Diverse molecular phenotypes of ATP7B protein in Wilson disease: functional insights and therapeutic implications

Abstract

Wilson disease is a rare genetic disease causing copper accumulation due to mutations in the copper transporter protein ATP7B gene. Its varied clinical features result from toxic build-up of the ion primarily in liver and brain. The large number and variety of ATP7B mutations and influence of modifiers are suggested to account for only part of this heterogeneity. Exciting research on functional aspects is gradually elucidating the interesting behaviour of mutant ATP7B under different physiological conditions. Subtle perturbations in its delicate architecture have been shown to affect diverse functional properties of this copper pump.
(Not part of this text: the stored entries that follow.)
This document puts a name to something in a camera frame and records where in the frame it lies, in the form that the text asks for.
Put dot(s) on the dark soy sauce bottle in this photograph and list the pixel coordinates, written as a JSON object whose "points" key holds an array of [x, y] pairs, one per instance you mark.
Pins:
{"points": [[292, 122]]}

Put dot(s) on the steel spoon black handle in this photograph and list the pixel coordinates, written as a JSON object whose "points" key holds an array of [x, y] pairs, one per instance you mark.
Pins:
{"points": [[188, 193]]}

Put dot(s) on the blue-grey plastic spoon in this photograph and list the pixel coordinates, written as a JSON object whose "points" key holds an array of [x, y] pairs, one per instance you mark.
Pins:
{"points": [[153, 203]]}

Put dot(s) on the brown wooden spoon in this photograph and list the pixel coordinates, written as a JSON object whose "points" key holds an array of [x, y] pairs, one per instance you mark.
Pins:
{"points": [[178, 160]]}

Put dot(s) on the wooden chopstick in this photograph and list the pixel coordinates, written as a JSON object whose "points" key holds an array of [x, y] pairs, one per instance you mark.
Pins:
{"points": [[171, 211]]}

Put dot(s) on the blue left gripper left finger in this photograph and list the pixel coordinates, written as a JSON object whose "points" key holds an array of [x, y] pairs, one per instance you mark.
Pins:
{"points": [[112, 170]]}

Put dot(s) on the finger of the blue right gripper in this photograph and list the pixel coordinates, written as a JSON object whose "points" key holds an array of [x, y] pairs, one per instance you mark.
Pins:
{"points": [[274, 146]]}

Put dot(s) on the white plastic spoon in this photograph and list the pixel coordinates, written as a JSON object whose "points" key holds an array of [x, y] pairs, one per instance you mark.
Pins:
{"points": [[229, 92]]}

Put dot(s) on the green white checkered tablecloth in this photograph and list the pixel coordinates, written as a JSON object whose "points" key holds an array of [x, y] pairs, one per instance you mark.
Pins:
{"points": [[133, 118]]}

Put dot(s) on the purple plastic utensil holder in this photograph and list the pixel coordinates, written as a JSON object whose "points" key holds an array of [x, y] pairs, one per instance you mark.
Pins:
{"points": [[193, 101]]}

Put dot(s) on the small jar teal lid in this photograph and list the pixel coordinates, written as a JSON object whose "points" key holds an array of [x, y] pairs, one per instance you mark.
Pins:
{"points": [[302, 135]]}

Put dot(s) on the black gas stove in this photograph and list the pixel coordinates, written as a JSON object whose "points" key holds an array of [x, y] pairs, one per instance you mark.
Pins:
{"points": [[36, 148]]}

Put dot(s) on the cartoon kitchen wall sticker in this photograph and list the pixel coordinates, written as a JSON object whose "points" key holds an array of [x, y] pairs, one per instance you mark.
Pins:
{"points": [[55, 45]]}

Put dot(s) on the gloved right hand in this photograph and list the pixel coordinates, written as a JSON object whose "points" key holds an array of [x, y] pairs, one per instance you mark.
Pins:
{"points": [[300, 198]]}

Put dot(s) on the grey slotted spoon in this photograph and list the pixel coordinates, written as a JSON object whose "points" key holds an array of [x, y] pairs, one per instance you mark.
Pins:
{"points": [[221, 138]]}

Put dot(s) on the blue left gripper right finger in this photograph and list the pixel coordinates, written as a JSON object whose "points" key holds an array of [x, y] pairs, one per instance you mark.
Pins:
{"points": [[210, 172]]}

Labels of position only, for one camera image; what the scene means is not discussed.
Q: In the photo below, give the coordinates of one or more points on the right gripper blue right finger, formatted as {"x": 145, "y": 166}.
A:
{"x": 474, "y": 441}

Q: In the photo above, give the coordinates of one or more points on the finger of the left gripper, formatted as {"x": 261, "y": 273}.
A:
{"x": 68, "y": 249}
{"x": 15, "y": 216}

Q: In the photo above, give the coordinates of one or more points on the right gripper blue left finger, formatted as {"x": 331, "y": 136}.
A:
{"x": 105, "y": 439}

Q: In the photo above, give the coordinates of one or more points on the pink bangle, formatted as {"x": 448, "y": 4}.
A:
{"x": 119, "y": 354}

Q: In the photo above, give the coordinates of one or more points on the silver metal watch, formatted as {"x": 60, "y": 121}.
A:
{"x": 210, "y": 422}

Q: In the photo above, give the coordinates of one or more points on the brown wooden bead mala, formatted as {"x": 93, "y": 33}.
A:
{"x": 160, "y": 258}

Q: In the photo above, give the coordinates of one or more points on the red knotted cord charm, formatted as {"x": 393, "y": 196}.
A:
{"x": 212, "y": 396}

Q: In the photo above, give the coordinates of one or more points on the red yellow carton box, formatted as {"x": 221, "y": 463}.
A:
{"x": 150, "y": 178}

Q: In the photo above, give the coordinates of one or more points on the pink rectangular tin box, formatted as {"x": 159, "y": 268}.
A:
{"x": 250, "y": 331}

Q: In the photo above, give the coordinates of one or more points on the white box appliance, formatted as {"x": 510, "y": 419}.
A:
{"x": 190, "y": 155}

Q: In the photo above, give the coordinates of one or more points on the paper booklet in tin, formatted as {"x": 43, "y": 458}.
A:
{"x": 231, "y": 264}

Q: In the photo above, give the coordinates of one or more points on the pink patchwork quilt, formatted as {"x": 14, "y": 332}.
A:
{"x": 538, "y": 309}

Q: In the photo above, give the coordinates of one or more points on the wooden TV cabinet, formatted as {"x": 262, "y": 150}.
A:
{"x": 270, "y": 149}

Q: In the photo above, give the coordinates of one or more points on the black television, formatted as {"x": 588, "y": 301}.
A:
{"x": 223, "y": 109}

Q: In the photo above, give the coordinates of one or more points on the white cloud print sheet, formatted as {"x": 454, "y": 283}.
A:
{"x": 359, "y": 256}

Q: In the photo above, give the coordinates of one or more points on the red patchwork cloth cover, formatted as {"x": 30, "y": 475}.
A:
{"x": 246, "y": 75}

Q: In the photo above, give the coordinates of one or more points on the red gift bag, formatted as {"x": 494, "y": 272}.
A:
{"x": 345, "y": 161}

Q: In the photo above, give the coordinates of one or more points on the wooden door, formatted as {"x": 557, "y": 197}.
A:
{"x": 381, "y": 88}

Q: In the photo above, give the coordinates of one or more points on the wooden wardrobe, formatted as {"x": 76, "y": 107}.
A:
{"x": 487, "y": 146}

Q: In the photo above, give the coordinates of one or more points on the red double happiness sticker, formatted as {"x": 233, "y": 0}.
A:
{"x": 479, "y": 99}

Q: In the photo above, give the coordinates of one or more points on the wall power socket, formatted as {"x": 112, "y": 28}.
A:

It is possible that compound heterozygotes bearing mutations with two different molecular phenotypes may partially complement each other’s defect, giving rise to unpredictable clinical presentation. These have tremendous potential in contributing to the clinical variability. More recent findings indicate the role of interacting partners in modulating the disease phenotype. The present review aims to outline the major strategies for in vitro evaluation of mutant ATP7B protein function, summarize the information on such studies in the literature, and gain new insights on the molecular behaviour and regulation of the protein. The functional consequence of mutations at 86 residue positions was reviewed through search in Pubmed and this information was analysed. A glimpse on studies at the transcription level is also provided. The development of new generation drugs to correct the underlying molecular defect is briefly discussed to emphasize how basic research to elucidate the molecular phenotype can have the potential to usher in the age of precision medicine for this disease.